United States District Court, S.D. Texas, Corpus Christi Division
Jul 26, 2006
C.A. No. C-06-176 (S.D. Tex. Jul. 26, 2006)

Opinion

C.A. No. C-06-176.

July 26, 2006


ORDER OF REMAND


On this day came on to be considered Plaintiff's Motion to Remand (D.E. 7) and Defendant's Response in Opposition (D.E. 13). For the reasons discussed below, the Motion to Remand is GRANTED and the above-styled action is REMANDED pursuant to 28 U.S.C. § 1447(c) to the 229th Judicial District Court of Duval County, Texas, where it was originally filed and assigned Cause Number DC-05-224.

I. BACKGROUND FACTS AND PROCEEDINGS

Plaintiff George Valadez ("Plaintiff") filed this negligence action against Defendant Cogema Mining, Inc., ("Defendant") on August 26, 2005 in state district court seeking damages for injuries he sustained after he was thrown about the cab of a truck that was loaded by Defendant. (See D.E. 1, Ex. 2, Pl.'s Orig.
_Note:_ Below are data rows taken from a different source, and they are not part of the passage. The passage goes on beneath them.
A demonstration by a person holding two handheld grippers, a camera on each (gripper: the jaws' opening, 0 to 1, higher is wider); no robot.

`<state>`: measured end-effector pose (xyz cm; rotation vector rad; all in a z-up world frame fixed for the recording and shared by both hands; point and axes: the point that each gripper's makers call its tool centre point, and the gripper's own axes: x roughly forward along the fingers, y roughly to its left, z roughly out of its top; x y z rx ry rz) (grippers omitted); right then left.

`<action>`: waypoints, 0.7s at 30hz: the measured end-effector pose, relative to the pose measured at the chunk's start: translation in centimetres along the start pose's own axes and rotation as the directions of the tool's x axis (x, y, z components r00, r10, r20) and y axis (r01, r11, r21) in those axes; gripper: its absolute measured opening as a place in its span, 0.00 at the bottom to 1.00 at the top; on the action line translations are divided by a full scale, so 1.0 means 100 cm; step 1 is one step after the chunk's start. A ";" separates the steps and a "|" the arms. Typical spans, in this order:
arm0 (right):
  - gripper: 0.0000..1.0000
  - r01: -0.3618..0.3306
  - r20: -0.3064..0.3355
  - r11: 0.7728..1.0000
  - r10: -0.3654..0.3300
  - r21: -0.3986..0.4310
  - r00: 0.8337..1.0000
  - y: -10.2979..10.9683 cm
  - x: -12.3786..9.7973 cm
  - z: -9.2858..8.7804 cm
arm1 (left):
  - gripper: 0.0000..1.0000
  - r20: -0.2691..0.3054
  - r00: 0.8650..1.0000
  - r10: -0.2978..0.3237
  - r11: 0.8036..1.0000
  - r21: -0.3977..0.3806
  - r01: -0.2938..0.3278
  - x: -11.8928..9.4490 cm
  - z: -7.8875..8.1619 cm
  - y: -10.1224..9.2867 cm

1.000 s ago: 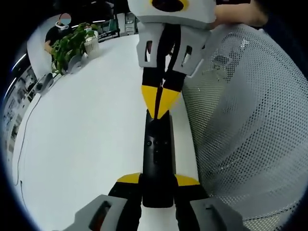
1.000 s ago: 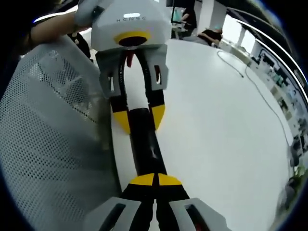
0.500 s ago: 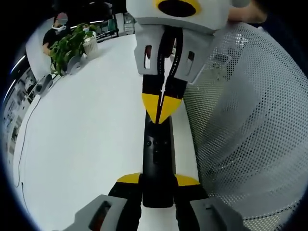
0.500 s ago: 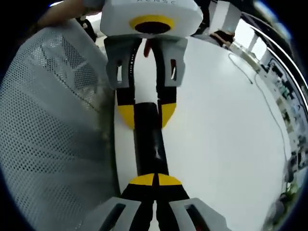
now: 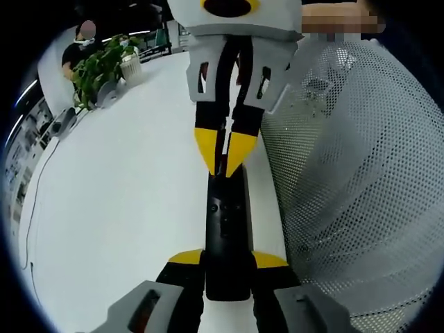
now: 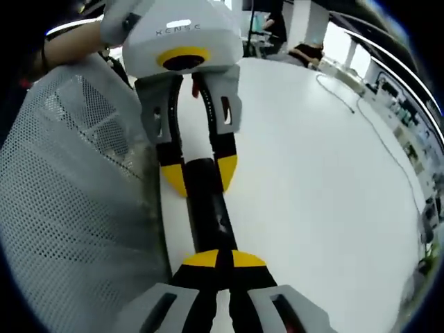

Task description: Press the specified remote control buttons in sequence, fully releasing each button before pressing the next.

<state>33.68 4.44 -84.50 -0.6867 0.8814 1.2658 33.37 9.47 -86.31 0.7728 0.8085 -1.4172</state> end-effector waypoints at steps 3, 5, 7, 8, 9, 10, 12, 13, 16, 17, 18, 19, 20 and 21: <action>0.06 0.001 -0.010 1.000 -0.001 -0.002 1.000 0.001 0.002 -0.001 | 0.25 0.000 1.000 0.000 1.000 0.001 0.000 0.000 0.000 0.000; 0.04 0.001 -0.031 1.000 -0.002 -0.020 1.000 0.002 0.004 -0.005 | 0.25 0.000 1.000 0.000 1.000 0.000 0.000 0.000 0.000 0.000; 0.06 -0.007 -0.042 1.000 0.006 -0.021 0.999 0.004 0.005 -0.007 | 0.25 -0.001 1.000 0.000 1.000 0.000 0.000 0.000 0.000 0.000; 0.05 -0.005 -0.044 1.000 0.004 -0.029 0.999 0.004 0.005 -0.006 | 0.25 -0.001 1.000 0.000 1.000 0.000 0.000 0.000 0.000 0.000; 0.05 -0.001 -0.050 0.999 -0.001 -0.046 0.999 0.003 0.005 -0.006 | 0.25 -0.002 1.000 0.001 1.000 0.000 -0.001 0.000 0.000 0.000; 0.05 0.003 -0.058 0.998 -0.007 -0.067 0.998 0.004 0.006 -0.006 | 0.25 -0.002 1.000 0.001 1.000 0.001 -0.001 0.000 0.000 0.000; 0.05 0.006 -0.071 0.997 -0.011 -0.076 0.997 0.004 0.006 -0.007 | 0.25 -0.002 1.000 0.001 1.000 0.001 -0.001 0.000 0.000 -0.001; 0.05 0.007 -0.079 0.997 -0.013 -0.082 0.997 0.004 0.007 -0.007 | 0.25 -0.003 1.000 0.001 1.000 0.001 -0.001 0.000 0.000 -0.001; 0.05 0.010 -0.087 0.997 -0.016 -0.071 0.996 0.003 0.006 -0.007 | 0.25 -0.003 1.000 0.001 1.000 0.001 -0.001 0.000 0.000 -0.001; 0.05 0.014 -0.087 0.998 -0.019 -0.061 0.996 0.003 0.007 -0.007 | 0.25 -0.001 1.000 0.000 1.000 0.002 0.000 0.000 0.000 -0.001; 0.05 0.017 -0.095 0.998 -0.022 -0.054 0.995 0.003 0.007 -0.007 | 0.25 -0.001 1.000 -0.001 1.000 0.001 0.001 0.000 0.000 -0.001; 0.05 0.022 -0.098 0.998 -0.028 -0.056 0.995 0.004 0.008 -0.006 | 0.25 0.000 1.000 -0.004 1.000 0.000 0.004 0.000 0.000 -0.001; 0.05 0.029 -0.106 0.998 -0.034 -0.048 0.994 0.004 0.008 -0.006 | 0.25 0.003 1.000 -0.008 1.000 0.005 0.008 0.000 0.000 -0.001; 0.05 0.036 -0.109 0.998 -0.040 -0.044 0.993 0.004 0.009 -0.005 | 0.25 0.004 1.000 -0.009 1.000 0.007 0.009 0.000 0.000 -0.001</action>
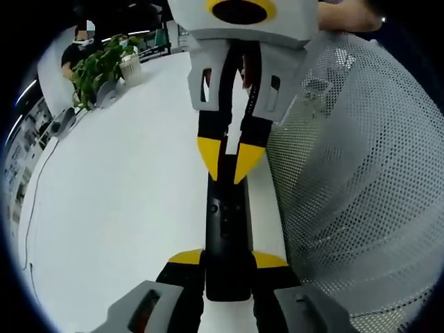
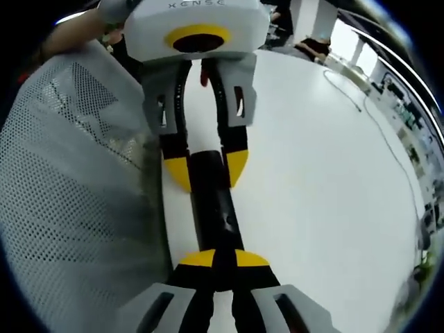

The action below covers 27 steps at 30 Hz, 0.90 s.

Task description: Press the specified remote control buttons in sequence, fully releasing each button before pressing the next.

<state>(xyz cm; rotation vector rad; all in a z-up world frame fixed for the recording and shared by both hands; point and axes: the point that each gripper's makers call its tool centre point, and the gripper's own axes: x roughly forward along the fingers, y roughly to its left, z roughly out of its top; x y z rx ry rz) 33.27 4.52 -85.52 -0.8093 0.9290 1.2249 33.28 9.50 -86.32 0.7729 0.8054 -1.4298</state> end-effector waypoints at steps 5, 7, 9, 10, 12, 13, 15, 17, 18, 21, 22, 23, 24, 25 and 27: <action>0.05 -0.016 0.043 1.000 0.016 0.008 0.999 -0.002 -0.002 -0.001 | 0.25 0.009 1.000 -0.001 1.000 -0.006 0.001 0.000 0.000 0.000; 0.05 -0.023 0.071 1.000 0.021 0.020 0.997 -0.002 -0.003 -0.001 | 0.25 0.011 1.000 0.001 1.000 -0.010 -0.001 0.000 0.000 0.000; 0.05 -0.026 0.072 1.000 0.024 0.017 0.997 -0.002 -0.003 0.000 | 0.25 0.012 1.000 0.001 1.000 -0.012 0.000 0.000 0.001 0.000; 0.05 -0.028 0.071 0.999 0.026 0.025 0.997 -0.002 -0.002 0.001 | 0.25 0.012 1.000 0.000 1.000 -0.012 0.000 0.000 0.001 0.000; 0.07 -0.038 0.085 0.999 0.035 0.036 0.996 -0.001 -0.001 0.006 | 0.25 0.012 1.000 -0.001 1.000 -0.012 0.001 0.000 0.000 0.000; 0.09 -0.040 0.087 0.998 0.036 0.043 0.996 -0.001 -0.001 0.008 | 0.25 0.011 1.000 0.000 1.000 -0.011 0.000 0.000 0.000 0.000; 0.10 -0.039 0.078 0.999 0.037 0.015 0.996 0.002 0.002 0.009 | 0.25 0.013 1.000 0.000 1.000 -0.011 0.000 0.000 0.000 0.000; 0.10 -0.032 0.071 0.999 0.033 -0.009 0.997 0.002 0.002 0.009 | 0.25 0.014 1.000 -0.001 1.000 -0.013 0.001 0.000 0.000 0.000; 0.09 -0.031 0.073 1.000 0.031 -0.006 0.997 0.001 0.002 0.009 | 0.25 0.014 1.000 -0.001 1.000 -0.012 0.001 0.000 0.000 0.000; 0.08 -0.039 0.083 0.999 0.038 0.015 0.996 0.000 0.002 0.008 | 0.25 0.014 1.000 -0.001 1.000 -0.012 0.001 0.000 0.000 0.000; 0.08 -0.041 0.083 0.999 0.039 0.015 0.996 0.000 0.002 0.008 | 0.25 0.013 1.000 -0.001 1.000 -0.012 0.001 -0.001 0.000 0.000; 0.08 -0.042 0.082 0.999 0.039 0.024 0.996 0.000 0.002 0.008 | 0.25 0.013 1.000 0.000 1.000 -0.012 0.001 -0.001 0.000 0.000; 0.07 -0.040 0.078 0.999 0.038 0.017 0.996 0.000 0.002 0.008 | 0.25 0.014 1.000 0.000 1.000 -0.012 0.001 -0.001 0.000 0.000; 0.07 -0.039 0.077 0.999 0.038 0.010 0.996 0.000 0.002 0.008 | 0.25 0.013 1.000 0.000 1.000 -0.012 0.000 0.000 0.000 0.000; 0.07 -0.025 0.068 0.999 0.027 -0.030 0.997 0.001 0.003 0.008 | 0.25 0.012 1.000 0.000 1.000 -0.011 0.000 0.000 0.000 0.000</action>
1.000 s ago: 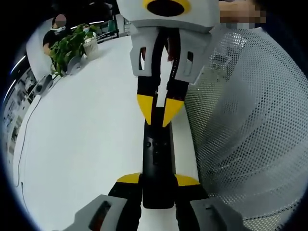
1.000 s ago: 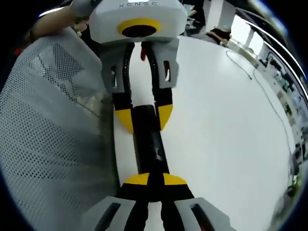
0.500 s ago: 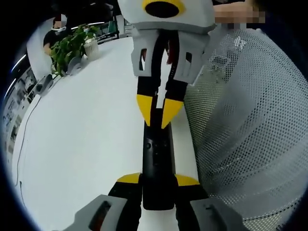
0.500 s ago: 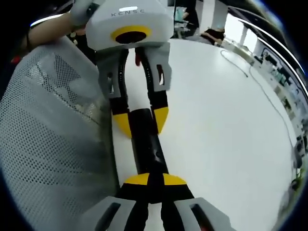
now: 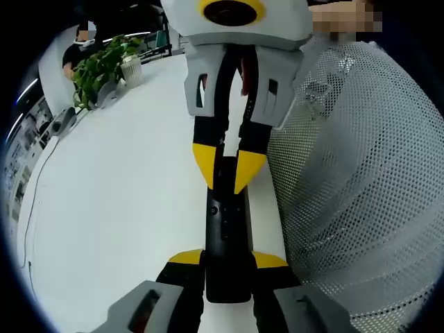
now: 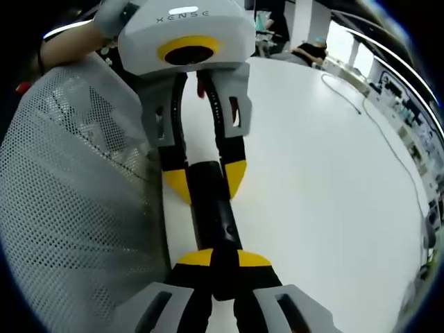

Pet. ("POP") at 1.) In particular, Plaintiff claims that Defendant negligently overloaded the truck he was driving, causing the truck's hydraulic lift to collapse, and that the force of the collapsing trailer tossed him about the cab of the truck, causing him to suffer serious injuries. (POP at 2.) Plaintiff's damages included physical pain and suffering, mental anguish, lost wages and loss of wage-earning capacity, reasonable and necessary medical care in the past and future, and physical incapacity, scarring and disfigurement. (POP at 3-4.)

Defendant was served with the state court petition on September 6, 2005, and filed its original answer on September 19, 2005. On April 4, 2006, Defendant filed its First Amended Answer, and objected to Plaintiff's petition on the grounds that he had failed to specify the maximum dollar amount of damages claimed. (D.E.1, Ex. 4) On April 10, 2006, Plaintiff filed his First Amended Petition in which he stated that his damages were "substantial," but that he did not believe his damages exceeded two million dollars ($2,000,000.00). (D.E. 1, Ex. 5 at 5.)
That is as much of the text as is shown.